Thursday, March 15, 2007

"X" marks the problem.

If you've been following along, you've probably got a rough idea of your story. In the last installment, we broke the story down into short paragraphs that look at each ten minutes or so. We then measured those beats against our one-word THEME and our one-sentence DESCRIPTION.

And we put an X next to each short paragraph that didn't necessarily sound like it came from that story.

You may have one X, or none. You may have a page full of X's. You may well have not been able to break your story down into ten-minute beats. No worries. Here's where the fun part comes in.

CHARACTER. We all think we know what it means. It's the guy on screen, right? Well, kind of. Actually character is a lot more than that.

Character is a set of traits that lets an audience engage the story. It's why they care. It's how they identify. New writers almost always take this stuff for granted. Don't.

We're talking about making a character sympathetic or likable. Hannibal Lecter is neither. But he's a great character. Why? To my mind, there are two reasons.

He has a POSITIVE GOAL. He's himself, and he's intent on showing his superiority at every turn.

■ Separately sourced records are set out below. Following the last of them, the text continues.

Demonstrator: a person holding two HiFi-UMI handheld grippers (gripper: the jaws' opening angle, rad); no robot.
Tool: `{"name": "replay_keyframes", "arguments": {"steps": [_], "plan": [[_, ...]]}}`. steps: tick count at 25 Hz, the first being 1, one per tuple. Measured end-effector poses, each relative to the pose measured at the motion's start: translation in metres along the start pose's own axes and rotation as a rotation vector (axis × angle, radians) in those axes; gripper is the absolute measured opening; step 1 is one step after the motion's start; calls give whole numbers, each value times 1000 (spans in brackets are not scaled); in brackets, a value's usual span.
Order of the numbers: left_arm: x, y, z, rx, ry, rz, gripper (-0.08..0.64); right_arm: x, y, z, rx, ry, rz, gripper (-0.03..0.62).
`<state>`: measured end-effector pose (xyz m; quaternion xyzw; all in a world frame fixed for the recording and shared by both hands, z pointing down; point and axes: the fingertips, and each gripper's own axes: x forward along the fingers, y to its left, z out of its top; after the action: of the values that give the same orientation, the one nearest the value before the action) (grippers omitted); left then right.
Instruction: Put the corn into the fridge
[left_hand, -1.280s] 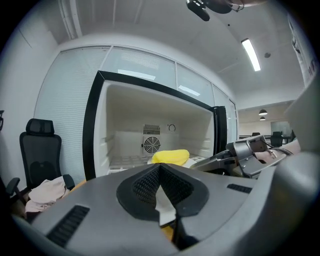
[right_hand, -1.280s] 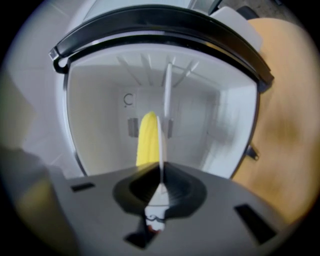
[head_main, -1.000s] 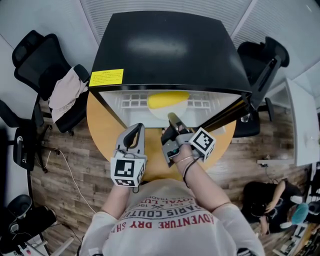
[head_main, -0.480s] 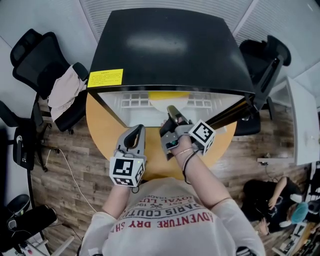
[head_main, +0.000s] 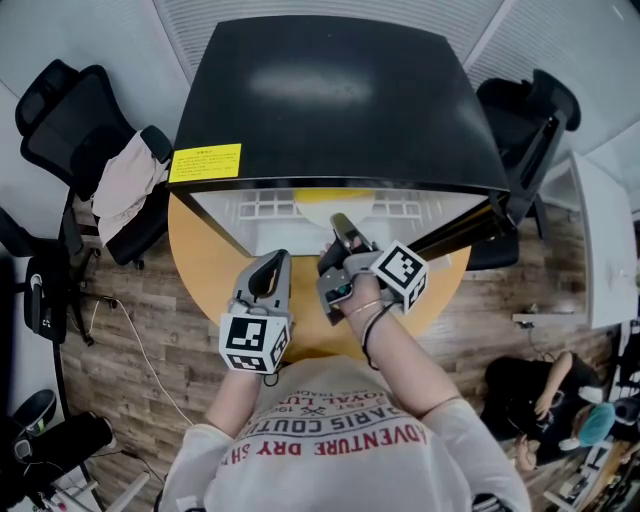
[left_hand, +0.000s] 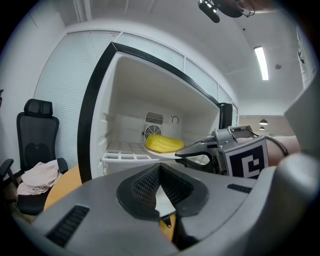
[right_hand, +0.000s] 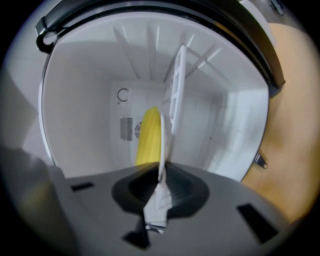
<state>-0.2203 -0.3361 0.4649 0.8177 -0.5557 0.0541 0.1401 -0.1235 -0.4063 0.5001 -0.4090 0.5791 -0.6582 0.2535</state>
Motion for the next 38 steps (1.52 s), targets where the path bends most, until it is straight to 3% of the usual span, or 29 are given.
{"name": "replay_keyframes", "arguments": {"steps": [8, 16, 17, 19, 24, 26, 30, 34, 36, 38], "plan": [[-2, 1, -4, -8, 6, 1, 25, -1, -2, -6, 24, 25, -15, 86], [-6, -5, 6, 8, -18, -10, 25, -32, 4, -25, -114, 100, 51, 141], [-6, -8, 8, 13, -23, -16, 25, -39, -1, -28, -152, 114, 48, 133], [-7, -13, 10, 22, -29, -27, 25, -51, -16, -36, -224, 140, 23, 47], [-13, -23, 13, 40, -38, -44, 25, -71, -25, -49, -331, 151, 63, 32], [-15, -27, 14, 47, -43, -47, 25, -76, -17, -49, -485, 133, 91, 31], [-21, -35, 13, 53, -48, -52, 25, -89, 18, -45, -976, 47, 109, 31], [-26, -41, 13, 67, -53, -49, 25, -105, 57, -49, -1403, -58, 136, 31], [-30, -43, 14, 83, -61, -44, 25, -111, 65, -50, -1545, -94, 135, 31], [-34, -45, 17, 100, -71, -36, 25, -114, 65, -48, -1598, -107, 124, 31]]}}
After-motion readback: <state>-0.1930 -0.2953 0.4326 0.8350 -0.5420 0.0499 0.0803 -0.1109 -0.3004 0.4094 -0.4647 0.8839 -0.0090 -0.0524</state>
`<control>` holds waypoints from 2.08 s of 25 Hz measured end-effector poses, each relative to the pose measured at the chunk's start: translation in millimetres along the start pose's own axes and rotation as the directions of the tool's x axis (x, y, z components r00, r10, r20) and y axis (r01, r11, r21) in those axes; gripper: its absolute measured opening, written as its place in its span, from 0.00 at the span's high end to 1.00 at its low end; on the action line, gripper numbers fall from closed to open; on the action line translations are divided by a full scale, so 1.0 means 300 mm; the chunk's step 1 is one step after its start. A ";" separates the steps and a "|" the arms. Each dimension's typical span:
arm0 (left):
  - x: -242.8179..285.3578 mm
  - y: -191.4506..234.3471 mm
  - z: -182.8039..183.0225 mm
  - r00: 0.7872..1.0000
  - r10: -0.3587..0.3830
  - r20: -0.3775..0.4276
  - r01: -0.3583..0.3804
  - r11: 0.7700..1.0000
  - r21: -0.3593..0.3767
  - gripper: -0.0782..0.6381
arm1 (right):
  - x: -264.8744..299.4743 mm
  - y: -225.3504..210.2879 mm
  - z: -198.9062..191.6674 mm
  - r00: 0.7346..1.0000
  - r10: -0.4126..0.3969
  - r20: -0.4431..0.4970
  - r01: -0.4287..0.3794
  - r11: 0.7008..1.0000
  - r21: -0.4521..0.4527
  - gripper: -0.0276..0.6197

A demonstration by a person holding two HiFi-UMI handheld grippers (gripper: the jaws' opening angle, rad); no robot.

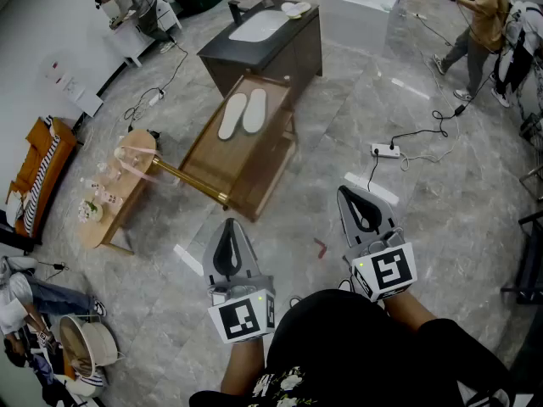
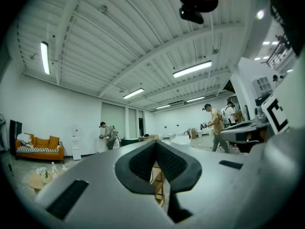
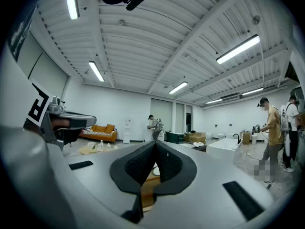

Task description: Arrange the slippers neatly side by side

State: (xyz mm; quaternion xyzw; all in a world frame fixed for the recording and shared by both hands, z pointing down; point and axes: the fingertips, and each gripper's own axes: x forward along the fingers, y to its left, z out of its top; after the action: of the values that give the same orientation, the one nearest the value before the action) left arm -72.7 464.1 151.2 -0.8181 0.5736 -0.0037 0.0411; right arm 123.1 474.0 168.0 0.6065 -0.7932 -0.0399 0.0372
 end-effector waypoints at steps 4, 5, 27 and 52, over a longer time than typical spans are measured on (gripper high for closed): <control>-0.002 0.006 -0.010 1.000 0.005 -0.006 -0.005 1.000 0.005 0.89 | 0.001 0.012 0.002 1.000 0.004 0.006 -0.004 1.000 0.002 0.97; -0.006 0.002 -0.011 1.000 0.006 -0.009 -0.006 1.000 0.005 0.89 | -0.007 0.013 0.005 1.000 0.007 0.017 -0.007 1.000 0.006 0.97; -0.129 -0.164 -0.173 0.980 0.150 -0.130 -0.153 0.988 -0.017 0.89 | -0.153 -0.162 -0.199 0.983 0.170 -0.070 -0.165 0.984 0.072 0.97; 0.090 -0.145 -0.136 0.994 0.064 -0.086 -0.066 0.998 -0.019 0.89 | -0.022 -0.172 -0.220 0.985 0.155 -0.073 -0.149 0.985 0.086 0.97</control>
State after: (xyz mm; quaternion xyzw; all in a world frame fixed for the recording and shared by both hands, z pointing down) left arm -24.8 450.8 193.9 -0.7986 0.6010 -0.0308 0.0078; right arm 181.4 465.8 228.0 0.5464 -0.8360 0.0191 0.0471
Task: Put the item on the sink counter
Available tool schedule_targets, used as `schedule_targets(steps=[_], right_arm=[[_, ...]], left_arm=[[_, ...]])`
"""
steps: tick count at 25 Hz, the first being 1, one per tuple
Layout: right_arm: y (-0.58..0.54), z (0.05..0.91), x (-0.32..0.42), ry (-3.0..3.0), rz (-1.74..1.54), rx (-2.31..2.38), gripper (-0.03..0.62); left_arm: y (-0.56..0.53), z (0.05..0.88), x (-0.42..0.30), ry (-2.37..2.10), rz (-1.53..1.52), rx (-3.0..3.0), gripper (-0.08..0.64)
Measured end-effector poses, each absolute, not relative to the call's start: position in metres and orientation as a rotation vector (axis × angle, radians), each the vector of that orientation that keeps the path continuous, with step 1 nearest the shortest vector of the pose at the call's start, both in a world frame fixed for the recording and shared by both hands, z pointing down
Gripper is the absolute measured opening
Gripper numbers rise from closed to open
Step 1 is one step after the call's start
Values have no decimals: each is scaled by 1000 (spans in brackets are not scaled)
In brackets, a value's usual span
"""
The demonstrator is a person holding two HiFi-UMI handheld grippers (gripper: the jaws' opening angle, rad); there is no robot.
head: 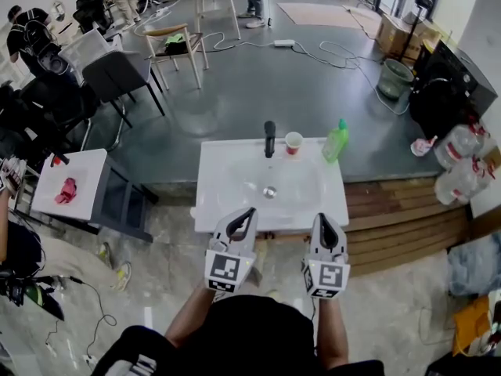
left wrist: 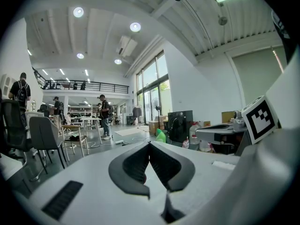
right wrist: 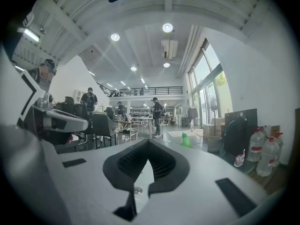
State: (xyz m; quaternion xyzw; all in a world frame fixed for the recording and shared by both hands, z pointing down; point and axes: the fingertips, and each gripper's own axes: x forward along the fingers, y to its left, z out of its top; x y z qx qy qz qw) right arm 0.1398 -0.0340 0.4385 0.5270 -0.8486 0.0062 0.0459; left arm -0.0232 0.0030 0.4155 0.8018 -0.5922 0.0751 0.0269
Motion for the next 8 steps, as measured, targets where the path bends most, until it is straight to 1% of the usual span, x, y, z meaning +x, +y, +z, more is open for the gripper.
schedule_targets(steps=[5,8], right_arm=[[-33,425,135,-2545,38,1598,-2],[-34,431,138,-2563,38,1610,-2]], left_arm=[[2,414,-25,-1836,231,2477,3],[2,414,-24,-1834,226,2479,2]])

He possesses DRAMATIC POTENTIAL. We can experience what he experiences vicariously. This is the quality that turns something horrific and nasty in real life into entertainment.

I think just about every good character has these two traits, but character is pretty much an infinite field -- just like human nature.

Take a moment and write down everything you know about your character.

Now write three things you DIDN'T know about your character. How do you do this? Imagine it, yo. It's all in there.

Think of as much as you can. Take some time with this. Why?

Because these traits are the tools of a screenwriter. Find what's unique. Find what's exciting. Find what'll keep your character from having to stop the plot and teach us all about the intricacies of hedge funding.